Drawing growth through diversity
Presence of grocer H Mart helps attract development to neighborhood
By PURVA PATEL Copyright 2008 Houston Chronicle
Sept. 4, 2008, 11:00PM
Shoppers at Houston's largest Korean grocer, Super H Mart, can find traditional kimchi, dried shrimp and rice cakes.
But they'll also find Japanese udon, Mexican mole and American soda.
Like its Spring Branch neighborhood, H Mart's products reflect a diverse community.
In turn, it has become a magnet for other Korean businesses that don't want to rely solely on Korean customers, slowly transforming the city's unofficial Korea Town.
"The big thing was H Mart opening up in May," said Randy Sim, president of the Korean American Chamber of Commerce of Houston.
"It is a Korean grocery store, but they've got quite an international flair."
H Mart inadvertently found itself catering to everyone, said spokesman Jimmy Kim.
"You have to, to survive," Kim said. "Our strong point is fresh produce and seafood at low prices. So many Westerners come for that."
Property value catalyst
Local Korean business leaders say H Mart's arrival may be the catalyst the area needs to increase property values.
Some small businesses have already relocated from older parts of Korea Town to be closer to H Mart, part of a New Jersey-based chain with 26 stores around the country.
Community leaders estimate Houston's Korean population at about 30,000, though the latest census puts the number of Korean-born immigrants at about 10,000.
Houston pales in comparison to Dallas and Los Angeles, which have direct flights to South Korea that helped make those cities popular among Koreans.
Mimi Youn moved her gift store near Komart Marketplace, a more Korean-focused grocer on Gessner, next to H Mart on Blalock earlier this year to take advantage of its mainstream business.
Sue Kim, owner of Solomon Fine Jewelry & Luxury Goods, closed a location within a different and now-shuttered supermarket to relocate within H Mart.
"I knew H Mart would be an international shop and a good location and draw more business to the area," Kim said. "Every time H-mart opens somewhere, the area grows."
Room for growth
Signs of growth have already started down the street at 1400 Blalock, where developer John Lee has renovated an old shopping strip.

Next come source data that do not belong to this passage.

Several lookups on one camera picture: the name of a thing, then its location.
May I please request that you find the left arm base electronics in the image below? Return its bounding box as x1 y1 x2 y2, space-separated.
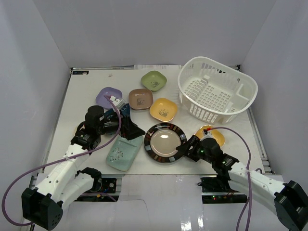
75 178 121 202

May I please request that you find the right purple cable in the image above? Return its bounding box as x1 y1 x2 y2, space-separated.
206 127 262 231

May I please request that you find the light teal rectangular plate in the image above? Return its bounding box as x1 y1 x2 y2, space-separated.
106 136 143 172

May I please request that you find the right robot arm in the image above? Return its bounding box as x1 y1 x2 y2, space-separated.
176 136 308 231

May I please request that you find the white plastic bin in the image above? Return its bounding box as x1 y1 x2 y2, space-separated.
177 56 258 124

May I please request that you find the purple square panda plate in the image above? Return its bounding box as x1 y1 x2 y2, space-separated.
95 87 123 108

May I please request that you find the brown square panda plate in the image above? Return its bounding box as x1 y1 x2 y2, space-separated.
128 89 154 110

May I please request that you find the round black rimmed plate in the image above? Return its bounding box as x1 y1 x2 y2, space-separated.
144 123 187 164

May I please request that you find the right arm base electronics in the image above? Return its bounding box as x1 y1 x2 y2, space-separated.
197 176 247 205

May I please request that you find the green square panda plate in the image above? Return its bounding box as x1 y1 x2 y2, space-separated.
141 70 167 92

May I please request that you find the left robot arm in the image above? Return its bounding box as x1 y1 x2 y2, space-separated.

Lee, who moved to Houston from New York in search of investment opportunities, said Houston's Korea Town has room to grow as Asians move from more expensive markets in Los Angeles and New York.
"The other markets, such as Atlanta and New York, are saturated," Lee said. "Houston has a smaller Korean community but a lot of potential."
Lee plans to include Korean and mainstream businesses and hopes that a new and well-built shopping center will raise values and inspire other Koreans to build in the area.
In the past, local Korean businesses hoped to distinguish the area with Korean street signs similar to Chinese signs in Asia Town farther south. The latest push was for a sign off Interstate 10 and Gessner directing drivers to Korea Town.
But local neighborhood groups opposed the efforts.
"There's a strong diversity in our area of Hispanic, Korean and other nationalities," said Chuck Davidson, president of the Spring Branch North Super Neighborhood, a coalition of civic groups in the area.
He added that there are just as many, if not more, Hispanic businesses in the
"We didn't want to single one out. Since English is the official language, we wanted to keep it that way," he said.
A signal to investors
The interstate sign would have helped attract foreign investment, said Kristopher Ahn, a real estate attorney on Long Point and former president of the Korean chamber.
"When a foreign company, especially foreign conglomerates, wants to relocate here in Houston, there are so many different reasons they choose Los Angeles or New York, instead," Ahn said. "Houston, the fourth-largest city, is not known for its diversity as far as the Korean businesses are concerned. The signs would be a sort of welcome mat for foreign investors to come in."